Compare this stoner’s story to that of the U.S. Marine Andrew Tahmooresi, who made a wrong turn at the Mexican border with (legal) guns in his car, tried to get turned around to go home and the Mexican police took the opportunity to imprison him for months … under horrible conditions.

cnn.com/2014/05/30/us/mexico-us-marine-detained/


#7

Truly an old story:

[quote]
[size=]So here we are in the Tijuana Jail
Ain’t got no friends to go our bail
So here we’ll stay 'cause we can’t pay
Just send our mail to the Tijuana Jail

[/quote]

[/size]
metrolyrics.com/the-tijuana-jail-lyrics-kingston-trio.html

http://i1.ytimg.com/vi/udZLAMMPkcU/hqdefault.jpg

youtube.com/watch?v=udZLAMMPkcU

In seriousness, Mexican Jails, most of them at least, are probably notoriously, holding my speech, very bad and sure, I’m sure a lot of Americans and other foreigners can get tossed in one and it may well be difficult to find an easy remedy to get out.


#8

Oh, boy. So to “live like a Mexican” means getting high, drunk, and hardly working? :confused:

Nice. If I actually gave a flip about what bums like him think I might be offended, being part Mexican myself and all.


#9

I’m not part Mexican, so I have no cause to be offended, but nonetheless I find it offensive. :slight_smile:

I also find it embarrassing that Americans go abroad to be stupid. It’s like kids–would you rather they threw tantrums in the grocery store or in your own home? In the same way, I’d rather Americans stayed home to be stupid.
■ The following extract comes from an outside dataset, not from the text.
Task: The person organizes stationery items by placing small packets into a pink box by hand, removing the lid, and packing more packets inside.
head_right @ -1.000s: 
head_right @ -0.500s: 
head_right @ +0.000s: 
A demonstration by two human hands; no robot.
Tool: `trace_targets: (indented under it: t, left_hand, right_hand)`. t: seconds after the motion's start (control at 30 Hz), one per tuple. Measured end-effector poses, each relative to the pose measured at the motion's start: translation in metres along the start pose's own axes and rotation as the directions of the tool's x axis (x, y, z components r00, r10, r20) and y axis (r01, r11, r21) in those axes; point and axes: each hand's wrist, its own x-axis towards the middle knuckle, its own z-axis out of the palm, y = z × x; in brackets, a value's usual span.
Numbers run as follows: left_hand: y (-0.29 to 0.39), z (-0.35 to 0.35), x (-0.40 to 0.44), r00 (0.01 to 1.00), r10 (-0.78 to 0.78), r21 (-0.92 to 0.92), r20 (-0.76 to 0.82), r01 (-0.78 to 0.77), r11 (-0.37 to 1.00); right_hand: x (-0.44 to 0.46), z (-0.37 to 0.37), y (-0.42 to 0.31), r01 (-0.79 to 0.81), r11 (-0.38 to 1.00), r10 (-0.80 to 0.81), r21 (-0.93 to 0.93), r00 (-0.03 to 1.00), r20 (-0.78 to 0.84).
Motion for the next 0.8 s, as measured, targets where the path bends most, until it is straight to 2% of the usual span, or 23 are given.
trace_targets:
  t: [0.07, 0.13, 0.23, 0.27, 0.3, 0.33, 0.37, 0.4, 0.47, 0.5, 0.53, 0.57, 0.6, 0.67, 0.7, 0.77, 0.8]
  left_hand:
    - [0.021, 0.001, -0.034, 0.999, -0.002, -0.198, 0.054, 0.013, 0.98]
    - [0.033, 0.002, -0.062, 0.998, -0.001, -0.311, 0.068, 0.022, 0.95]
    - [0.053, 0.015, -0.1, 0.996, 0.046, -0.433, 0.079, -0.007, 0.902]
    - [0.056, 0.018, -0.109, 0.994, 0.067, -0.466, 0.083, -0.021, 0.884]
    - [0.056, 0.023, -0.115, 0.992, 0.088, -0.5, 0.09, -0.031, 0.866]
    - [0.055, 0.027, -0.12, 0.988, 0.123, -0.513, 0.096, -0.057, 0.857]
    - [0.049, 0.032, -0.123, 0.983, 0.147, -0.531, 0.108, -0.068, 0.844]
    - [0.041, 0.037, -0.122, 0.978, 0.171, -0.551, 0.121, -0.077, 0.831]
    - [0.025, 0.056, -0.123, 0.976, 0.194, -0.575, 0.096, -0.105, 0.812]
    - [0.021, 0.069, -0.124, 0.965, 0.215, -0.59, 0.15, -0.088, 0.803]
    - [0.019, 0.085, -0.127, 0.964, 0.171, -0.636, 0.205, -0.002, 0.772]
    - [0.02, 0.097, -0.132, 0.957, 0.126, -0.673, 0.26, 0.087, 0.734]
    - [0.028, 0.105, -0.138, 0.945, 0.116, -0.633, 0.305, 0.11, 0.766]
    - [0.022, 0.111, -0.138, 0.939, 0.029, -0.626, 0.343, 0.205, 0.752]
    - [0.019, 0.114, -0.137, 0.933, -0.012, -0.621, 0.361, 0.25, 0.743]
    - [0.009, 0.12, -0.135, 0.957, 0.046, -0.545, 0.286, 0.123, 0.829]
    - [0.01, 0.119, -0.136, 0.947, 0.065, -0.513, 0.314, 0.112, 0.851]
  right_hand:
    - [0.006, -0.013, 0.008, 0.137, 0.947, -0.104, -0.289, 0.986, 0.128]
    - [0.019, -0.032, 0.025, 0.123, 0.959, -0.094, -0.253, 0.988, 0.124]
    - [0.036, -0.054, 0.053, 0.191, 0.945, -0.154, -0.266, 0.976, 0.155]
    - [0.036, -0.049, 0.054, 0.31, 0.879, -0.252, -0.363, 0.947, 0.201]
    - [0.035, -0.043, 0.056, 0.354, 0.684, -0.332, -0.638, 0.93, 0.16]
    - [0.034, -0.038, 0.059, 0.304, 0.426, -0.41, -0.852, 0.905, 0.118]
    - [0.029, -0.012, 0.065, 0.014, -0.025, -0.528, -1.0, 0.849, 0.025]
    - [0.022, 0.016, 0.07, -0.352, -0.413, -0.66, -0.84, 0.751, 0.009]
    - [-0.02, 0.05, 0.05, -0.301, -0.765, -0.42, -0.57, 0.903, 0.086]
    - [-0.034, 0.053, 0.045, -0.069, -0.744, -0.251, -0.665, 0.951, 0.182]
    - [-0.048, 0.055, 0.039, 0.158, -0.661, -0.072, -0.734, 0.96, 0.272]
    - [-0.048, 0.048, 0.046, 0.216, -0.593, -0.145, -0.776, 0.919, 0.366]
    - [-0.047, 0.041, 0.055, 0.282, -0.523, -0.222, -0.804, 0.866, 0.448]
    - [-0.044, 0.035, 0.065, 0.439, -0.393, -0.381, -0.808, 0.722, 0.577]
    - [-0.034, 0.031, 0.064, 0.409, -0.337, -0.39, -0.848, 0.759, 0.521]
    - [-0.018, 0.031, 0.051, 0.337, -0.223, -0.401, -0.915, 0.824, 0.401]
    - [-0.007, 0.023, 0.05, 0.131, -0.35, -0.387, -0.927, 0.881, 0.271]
Of course you could be deported from Mexico. Or Canada. I’m not 100% sure whether you can be deported from Puerto Rico (because of the unusual relationship between PR and the US), but I’m darn sure you can be deported from anywhere else. I’ve never personally heard anyone say anything so stupid (as “I didn’t know I could be deported from a country I was in illegally”), but of course it doesn’t come up very often in conversation.

–Jen


#10

Puerto Rico is a US territory, so I’m pretty sure that Americans do not get kicked out from there.

But I imagine that quite a few of ours do get kicked out of Canada, but it is kept on the qt.

In this case, I concur that the young man was fortunate that his visa had expired, else he’d see the rough side of the Mexican judicial system.

Just as with those few who drive into MX with firearms, our citizens need to remember that the Constitution ends at the Rio Grande!

ICXC NIKA


#11

If you have a history that includes a drunk driving arrest I think Canada won’t let you in the country for something like 10 years.


#12

Bravo for them, they don’t need our drunks.

ICXC NIKA


#13

I remember the song. I even remember short hair being “in”!